+++ ENTRIES SUPPLIED +++

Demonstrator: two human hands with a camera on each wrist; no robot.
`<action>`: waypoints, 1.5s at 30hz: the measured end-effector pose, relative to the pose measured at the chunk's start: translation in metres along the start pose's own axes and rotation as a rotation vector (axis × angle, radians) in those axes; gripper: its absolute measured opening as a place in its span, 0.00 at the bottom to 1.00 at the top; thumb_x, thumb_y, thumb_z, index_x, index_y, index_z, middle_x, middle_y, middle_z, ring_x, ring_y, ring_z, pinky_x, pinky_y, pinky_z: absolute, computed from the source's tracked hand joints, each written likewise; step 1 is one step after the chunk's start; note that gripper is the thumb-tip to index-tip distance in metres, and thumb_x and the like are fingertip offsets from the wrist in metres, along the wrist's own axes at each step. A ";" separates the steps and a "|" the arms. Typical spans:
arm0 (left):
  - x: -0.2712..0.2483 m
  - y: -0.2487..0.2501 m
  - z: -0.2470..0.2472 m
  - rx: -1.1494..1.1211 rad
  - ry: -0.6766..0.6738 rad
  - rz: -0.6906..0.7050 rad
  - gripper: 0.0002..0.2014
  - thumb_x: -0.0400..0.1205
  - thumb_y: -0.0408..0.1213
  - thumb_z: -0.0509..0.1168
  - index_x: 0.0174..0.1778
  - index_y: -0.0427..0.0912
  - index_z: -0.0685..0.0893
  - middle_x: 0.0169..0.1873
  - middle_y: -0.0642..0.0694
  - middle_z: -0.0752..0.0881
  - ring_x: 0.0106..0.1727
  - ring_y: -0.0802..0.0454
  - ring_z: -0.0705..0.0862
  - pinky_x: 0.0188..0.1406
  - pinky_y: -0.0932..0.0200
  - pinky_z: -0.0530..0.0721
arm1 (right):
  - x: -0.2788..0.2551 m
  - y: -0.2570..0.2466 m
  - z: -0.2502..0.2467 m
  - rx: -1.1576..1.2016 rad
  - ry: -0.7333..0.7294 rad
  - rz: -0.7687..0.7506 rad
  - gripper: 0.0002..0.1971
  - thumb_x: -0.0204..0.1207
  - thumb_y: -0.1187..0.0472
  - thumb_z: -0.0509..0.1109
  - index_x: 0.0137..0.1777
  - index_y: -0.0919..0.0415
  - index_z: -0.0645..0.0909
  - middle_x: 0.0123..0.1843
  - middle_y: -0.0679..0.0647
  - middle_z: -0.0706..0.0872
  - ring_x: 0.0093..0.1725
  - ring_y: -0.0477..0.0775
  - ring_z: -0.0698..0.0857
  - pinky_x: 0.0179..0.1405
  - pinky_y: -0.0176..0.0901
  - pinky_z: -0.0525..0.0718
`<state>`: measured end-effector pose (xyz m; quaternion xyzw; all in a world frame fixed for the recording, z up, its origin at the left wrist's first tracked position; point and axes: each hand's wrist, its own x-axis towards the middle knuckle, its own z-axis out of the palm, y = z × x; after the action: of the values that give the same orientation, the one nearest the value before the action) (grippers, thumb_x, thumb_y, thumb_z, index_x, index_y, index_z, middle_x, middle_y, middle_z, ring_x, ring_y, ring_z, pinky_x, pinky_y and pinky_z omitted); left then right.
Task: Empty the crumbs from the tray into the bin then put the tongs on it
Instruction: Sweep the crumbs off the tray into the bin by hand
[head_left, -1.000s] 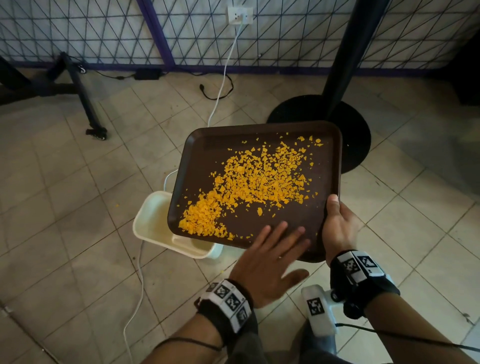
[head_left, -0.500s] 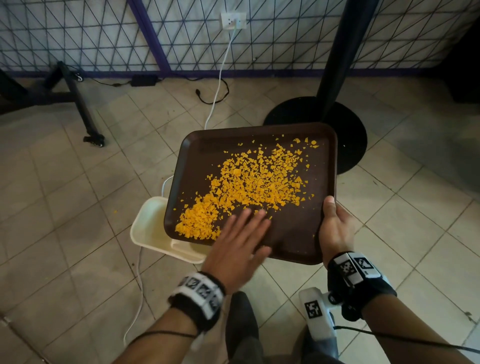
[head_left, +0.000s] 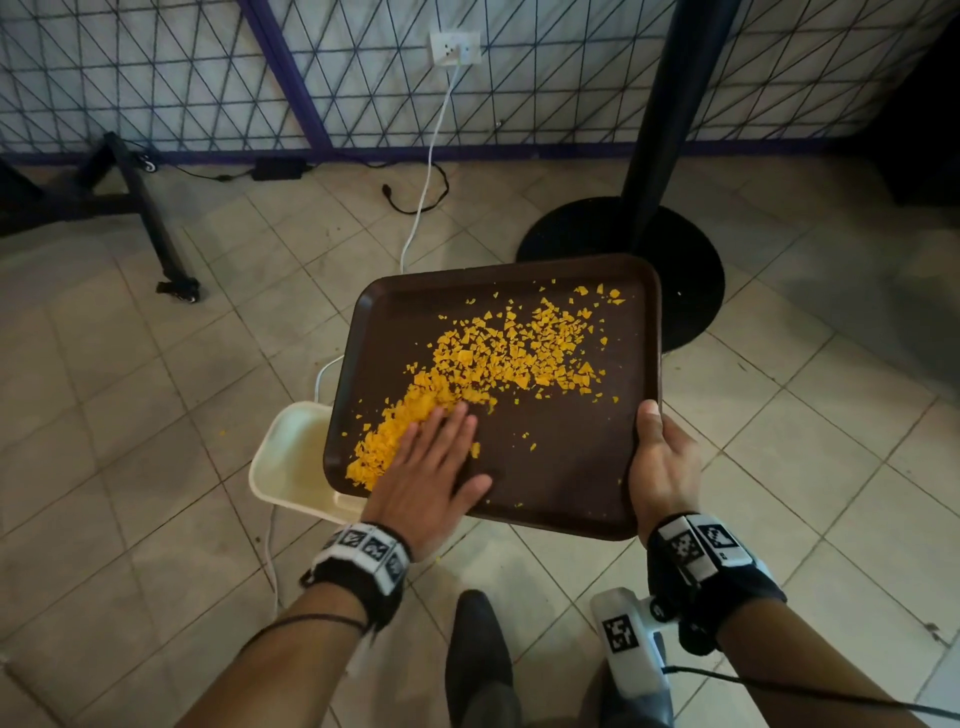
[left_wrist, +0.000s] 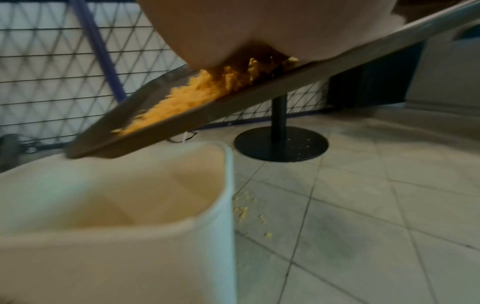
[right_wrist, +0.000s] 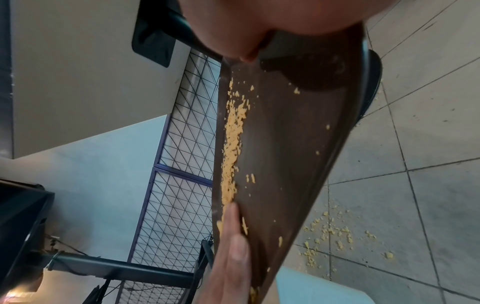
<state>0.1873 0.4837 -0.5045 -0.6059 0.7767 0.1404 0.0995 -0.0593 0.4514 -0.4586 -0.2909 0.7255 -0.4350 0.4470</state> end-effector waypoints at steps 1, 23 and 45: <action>-0.006 -0.010 0.002 -0.021 -0.021 -0.026 0.35 0.85 0.65 0.30 0.85 0.49 0.34 0.84 0.50 0.29 0.83 0.52 0.28 0.85 0.42 0.41 | 0.000 0.000 0.000 -0.005 0.005 -0.005 0.20 0.85 0.45 0.56 0.48 0.56 0.85 0.49 0.56 0.90 0.54 0.62 0.88 0.62 0.62 0.84; -0.037 -0.014 0.030 -0.116 -0.017 -0.074 0.36 0.84 0.65 0.30 0.86 0.51 0.37 0.84 0.55 0.30 0.82 0.56 0.26 0.82 0.49 0.31 | -0.004 0.003 0.012 -0.078 -0.004 -0.014 0.23 0.86 0.44 0.55 0.58 0.60 0.85 0.50 0.58 0.90 0.52 0.62 0.87 0.60 0.61 0.85; -0.019 0.012 0.023 -0.178 0.088 -0.052 0.32 0.87 0.61 0.31 0.85 0.51 0.39 0.85 0.52 0.35 0.84 0.53 0.30 0.85 0.44 0.40 | -0.013 0.010 0.025 -0.128 -0.037 -0.078 0.20 0.87 0.46 0.55 0.57 0.58 0.84 0.49 0.56 0.88 0.52 0.61 0.86 0.57 0.58 0.85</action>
<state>0.1797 0.5118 -0.5184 -0.6378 0.7489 0.1794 0.0149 -0.0312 0.4571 -0.4676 -0.3549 0.7317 -0.3992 0.4234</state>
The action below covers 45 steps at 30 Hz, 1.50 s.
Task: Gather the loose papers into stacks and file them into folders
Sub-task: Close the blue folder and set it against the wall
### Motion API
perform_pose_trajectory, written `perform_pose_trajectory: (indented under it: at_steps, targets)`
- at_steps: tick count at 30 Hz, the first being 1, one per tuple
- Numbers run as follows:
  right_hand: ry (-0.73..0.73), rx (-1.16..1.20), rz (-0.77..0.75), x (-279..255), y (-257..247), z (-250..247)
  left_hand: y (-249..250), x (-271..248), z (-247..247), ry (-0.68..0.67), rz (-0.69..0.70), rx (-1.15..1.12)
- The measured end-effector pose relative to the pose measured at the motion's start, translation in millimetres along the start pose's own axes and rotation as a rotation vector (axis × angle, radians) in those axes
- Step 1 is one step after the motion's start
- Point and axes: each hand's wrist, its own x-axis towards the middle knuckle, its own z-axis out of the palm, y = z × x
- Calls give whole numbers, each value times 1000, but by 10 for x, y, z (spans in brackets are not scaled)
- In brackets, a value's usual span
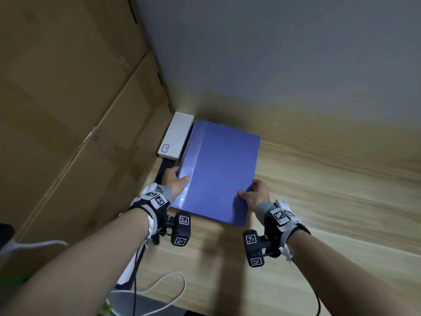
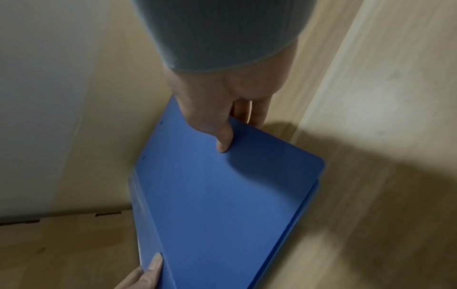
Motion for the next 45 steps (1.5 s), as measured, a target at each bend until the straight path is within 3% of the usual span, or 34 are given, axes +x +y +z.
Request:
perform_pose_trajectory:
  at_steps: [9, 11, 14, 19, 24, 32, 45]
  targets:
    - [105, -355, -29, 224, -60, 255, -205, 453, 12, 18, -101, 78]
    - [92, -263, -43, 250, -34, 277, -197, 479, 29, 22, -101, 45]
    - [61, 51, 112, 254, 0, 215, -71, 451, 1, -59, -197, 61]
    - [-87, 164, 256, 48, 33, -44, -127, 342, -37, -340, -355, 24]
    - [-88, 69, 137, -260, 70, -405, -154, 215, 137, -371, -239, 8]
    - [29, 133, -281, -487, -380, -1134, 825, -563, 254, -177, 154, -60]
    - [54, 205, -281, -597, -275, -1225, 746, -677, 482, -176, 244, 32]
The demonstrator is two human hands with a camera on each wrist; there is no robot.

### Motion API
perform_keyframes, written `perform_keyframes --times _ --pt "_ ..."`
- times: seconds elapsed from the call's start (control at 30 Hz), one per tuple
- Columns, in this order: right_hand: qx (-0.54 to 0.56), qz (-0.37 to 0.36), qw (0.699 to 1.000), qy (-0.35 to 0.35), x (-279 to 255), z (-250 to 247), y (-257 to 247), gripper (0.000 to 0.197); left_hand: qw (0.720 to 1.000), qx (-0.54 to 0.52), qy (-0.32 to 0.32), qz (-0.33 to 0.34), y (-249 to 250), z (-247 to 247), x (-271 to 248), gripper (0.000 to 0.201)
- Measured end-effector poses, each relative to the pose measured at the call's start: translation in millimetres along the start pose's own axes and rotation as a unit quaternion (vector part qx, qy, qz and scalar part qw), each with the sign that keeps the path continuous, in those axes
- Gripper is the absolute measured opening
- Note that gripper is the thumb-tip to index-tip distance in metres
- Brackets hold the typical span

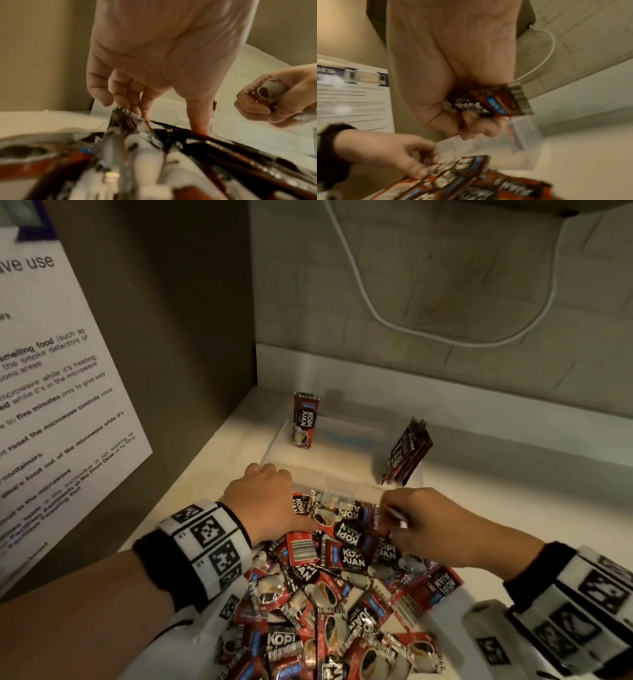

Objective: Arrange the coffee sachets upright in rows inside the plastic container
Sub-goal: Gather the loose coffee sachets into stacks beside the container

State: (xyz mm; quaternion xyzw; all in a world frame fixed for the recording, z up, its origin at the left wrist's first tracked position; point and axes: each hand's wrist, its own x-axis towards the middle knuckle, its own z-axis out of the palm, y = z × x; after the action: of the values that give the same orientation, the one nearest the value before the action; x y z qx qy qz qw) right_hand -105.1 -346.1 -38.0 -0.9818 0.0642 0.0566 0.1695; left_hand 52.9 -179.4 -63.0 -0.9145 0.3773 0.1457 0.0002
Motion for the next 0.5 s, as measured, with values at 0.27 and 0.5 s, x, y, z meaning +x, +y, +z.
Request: perform_keyframes --times 0.27,0.5 --pt "-0.122 -0.016 0.992 -0.006 24 37 -28 0.028 0.974 -0.191 0.121 0.007 -14 -8 -7 0.044" --pt "-0.073 -0.014 0.997 0.033 24 34 -30 0.017 0.887 -0.438 0.145 0.019 -33 -31 -23 0.019"
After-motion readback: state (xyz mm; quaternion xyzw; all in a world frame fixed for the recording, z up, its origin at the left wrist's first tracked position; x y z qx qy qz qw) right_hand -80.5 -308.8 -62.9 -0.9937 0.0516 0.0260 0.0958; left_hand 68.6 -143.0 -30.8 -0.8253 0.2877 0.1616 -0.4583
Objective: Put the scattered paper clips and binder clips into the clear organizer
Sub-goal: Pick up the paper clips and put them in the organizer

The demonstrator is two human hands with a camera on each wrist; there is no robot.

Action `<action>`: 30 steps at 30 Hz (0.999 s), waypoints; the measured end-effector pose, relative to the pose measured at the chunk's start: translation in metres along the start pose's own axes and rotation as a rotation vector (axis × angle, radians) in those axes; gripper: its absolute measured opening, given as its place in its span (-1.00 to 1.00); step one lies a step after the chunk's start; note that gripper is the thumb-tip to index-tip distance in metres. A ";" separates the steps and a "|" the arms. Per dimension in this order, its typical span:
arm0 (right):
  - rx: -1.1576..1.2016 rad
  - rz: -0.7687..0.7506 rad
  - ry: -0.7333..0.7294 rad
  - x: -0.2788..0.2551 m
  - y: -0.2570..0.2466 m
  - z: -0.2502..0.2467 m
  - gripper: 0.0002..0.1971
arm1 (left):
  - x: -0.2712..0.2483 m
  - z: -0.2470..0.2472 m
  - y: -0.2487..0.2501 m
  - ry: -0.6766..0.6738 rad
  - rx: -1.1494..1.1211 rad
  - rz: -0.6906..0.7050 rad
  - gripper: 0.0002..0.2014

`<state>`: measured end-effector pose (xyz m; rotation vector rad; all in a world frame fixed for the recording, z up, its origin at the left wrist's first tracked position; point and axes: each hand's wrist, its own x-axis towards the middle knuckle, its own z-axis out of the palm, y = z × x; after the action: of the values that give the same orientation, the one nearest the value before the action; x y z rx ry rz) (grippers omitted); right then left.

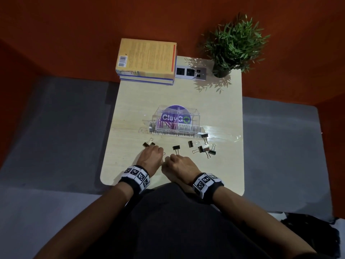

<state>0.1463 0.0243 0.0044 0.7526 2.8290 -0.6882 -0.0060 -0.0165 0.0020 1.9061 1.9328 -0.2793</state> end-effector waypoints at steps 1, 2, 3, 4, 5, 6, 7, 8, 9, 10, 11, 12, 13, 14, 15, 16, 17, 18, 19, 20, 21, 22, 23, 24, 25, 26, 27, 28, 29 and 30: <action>-0.051 0.016 -0.036 0.000 0.002 -0.001 -0.87 | -0.001 0.001 -0.002 -0.003 -0.010 -0.008 -0.86; -0.097 0.035 -0.056 0.000 0.005 -0.002 -0.93 | -0.002 0.003 -0.003 -0.006 -0.023 -0.011 -0.87; -0.132 0.069 -0.071 -0.001 0.007 -0.003 -0.88 | -0.003 0.004 -0.004 -0.006 -0.037 -0.011 -0.88; -0.150 0.100 -0.071 -0.002 0.010 -0.003 -0.81 | -0.004 0.004 -0.004 -0.010 -0.050 -0.012 -0.88; -0.149 0.131 -0.068 -0.002 0.012 -0.005 -0.75 | -0.003 0.004 -0.004 -0.005 -0.067 -0.017 -0.89; -0.143 0.154 -0.065 -0.004 0.013 -0.006 -0.71 | -0.004 0.002 -0.003 0.018 -0.100 -0.027 -0.90; -0.136 0.182 -0.071 -0.005 0.014 -0.007 -0.69 | -0.003 -0.001 -0.002 0.049 -0.150 -0.034 -0.93; -0.123 0.198 -0.076 -0.006 0.014 -0.008 -0.68 | -0.003 -0.007 -0.001 0.096 -0.209 -0.039 -0.96; -0.113 0.219 -0.081 -0.008 0.014 -0.009 -0.69 | -0.001 -0.014 -0.002 0.160 -0.268 -0.039 -0.97; -0.091 0.226 -0.066 -0.010 0.016 -0.009 -0.72 | 0.001 -0.022 -0.004 0.221 -0.333 -0.045 -0.96; -0.052 0.247 -0.061 -0.012 0.017 -0.011 -0.76 | 0.005 -0.033 -0.006 0.273 -0.403 -0.061 -0.94; -0.007 0.263 -0.049 -0.014 0.020 -0.010 -0.82 | 0.011 -0.045 -0.010 0.317 -0.468 -0.081 -0.93; 0.029 0.277 -0.024 -0.016 0.023 -0.010 -0.85 | 0.019 -0.057 -0.013 0.366 -0.514 -0.103 -0.94; 0.062 0.280 0.015 -0.018 0.026 -0.009 -0.86 | 0.029 -0.067 -0.016 0.409 -0.534 -0.123 -0.95; 0.097 0.294 0.050 -0.020 0.029 -0.011 -0.90 | 0.041 -0.076 -0.018 0.432 -0.536 -0.138 -0.96; 0.142 0.312 0.097 -0.022 0.032 -0.015 -0.97 | 0.051 -0.083 -0.019 0.437 -0.533 -0.144 -0.98; 0.189 0.345 0.148 -0.022 0.034 -0.021 -0.95 | 0.061 -0.087 -0.019 0.426 -0.529 -0.143 -0.97; 0.227 0.364 0.202 -0.020 0.038 -0.030 -0.94 | 0.068 -0.091 -0.018 0.403 -0.519 -0.135 -0.93; 0.258 0.382 0.253 -0.017 0.040 -0.041 -0.95 | 0.072 -0.092 -0.018 0.373 -0.510 -0.128 -0.90; 0.278 0.388 0.298 -0.011 0.042 -0.052 -0.96 | 0.074 -0.092 -0.018 0.359 -0.507 -0.125 -0.88; 0.290 0.390 0.335 -0.003 0.044 -0.063 -0.95 | 0.073 -0.092 -0.019 0.369 -0.511 -0.120 -0.87; 0.300 0.393 0.369 0.007 0.045 -0.073 -0.94 | 0.069 -0.090 -0.022 0.402 -0.518 -0.112 -0.87; 0.307 0.401 0.387 0.018 0.044 -0.082 -0.96 | 0.064 -0.087 -0.025 0.449 -0.521 -0.109 -0.87; 0.302 0.402 0.397 0.030 0.043 -0.090 -0.98 | 0.057 -0.084 -0.029 0.497 -0.521 -0.119 -0.87; 0.291 0.395 0.407 0.042 0.042 -0.097 -0.97 | 0.049 -0.078 -0.034 0.537 -0.524 -0.142 -0.87; 0.273 0.385 0.413 0.054 0.040 -0.100 -0.93 | 0.042 -0.072 -0.039 0.559 -0.528 -0.171 -0.87; 0.258 0.378 0.417 0.064 0.039 -0.104 -0.89 | 0.034 -0.064 -0.044 0.560 -0.529 -0.199 -0.88; 0.234 0.373 0.412 0.073 0.038 -0.107 -0.86 | 0.027 -0.056 -0.049 0.541 -0.531 -0.226 -0.89; 0.197 0.371 0.391 0.081 0.037 -0.107 -0.85 | 0.020 -0.048 -0.054 0.515 -0.539 -0.250 -0.88; 0.160 0.371 0.368 0.086 0.037 -0.107 -0.88 | 0.013 -0.040 -0.058 0.489 -0.545 -0.270 -0.88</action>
<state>0.0891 0.1404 0.0637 1.5257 2.8303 -0.7847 -0.0690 0.0097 0.0243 1.4331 2.2636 0.6383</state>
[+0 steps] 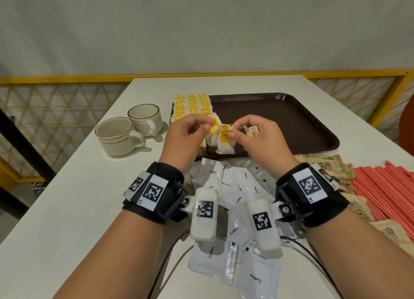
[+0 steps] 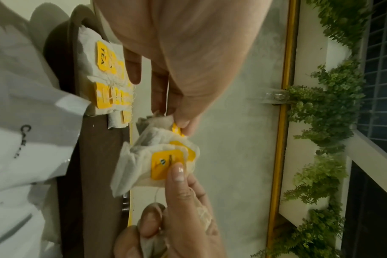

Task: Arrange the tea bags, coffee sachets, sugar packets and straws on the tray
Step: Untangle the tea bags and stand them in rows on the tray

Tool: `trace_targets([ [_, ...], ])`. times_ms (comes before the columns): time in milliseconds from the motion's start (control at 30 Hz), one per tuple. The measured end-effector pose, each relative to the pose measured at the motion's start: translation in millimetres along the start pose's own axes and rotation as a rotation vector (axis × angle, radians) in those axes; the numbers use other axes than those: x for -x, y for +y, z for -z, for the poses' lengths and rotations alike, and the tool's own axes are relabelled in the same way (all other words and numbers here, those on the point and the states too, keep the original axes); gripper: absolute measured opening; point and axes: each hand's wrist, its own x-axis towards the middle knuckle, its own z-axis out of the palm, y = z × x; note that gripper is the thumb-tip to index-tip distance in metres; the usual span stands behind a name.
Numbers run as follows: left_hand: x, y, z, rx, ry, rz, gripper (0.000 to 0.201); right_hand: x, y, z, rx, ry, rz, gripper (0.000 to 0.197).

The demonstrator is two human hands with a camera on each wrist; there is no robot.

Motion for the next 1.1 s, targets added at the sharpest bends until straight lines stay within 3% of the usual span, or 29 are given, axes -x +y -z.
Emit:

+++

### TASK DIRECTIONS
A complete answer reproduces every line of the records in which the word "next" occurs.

### SOLUTION
Motion for the next 45 steps (1.5 s), as measured, a target at each bend until the straight path is within 3% of the usual span, or 34 are given, axes +x +y +z.
Motion for the next 0.5 s, as measured, with values at 0.27 and 0.5 s, x, y, z meaning +x, +y, +z.
Motion for the next 1.1 s, targets added at the sharpest bends until straight lines stay within 3% of the usual span, or 29 are given, axes -x +y -z.

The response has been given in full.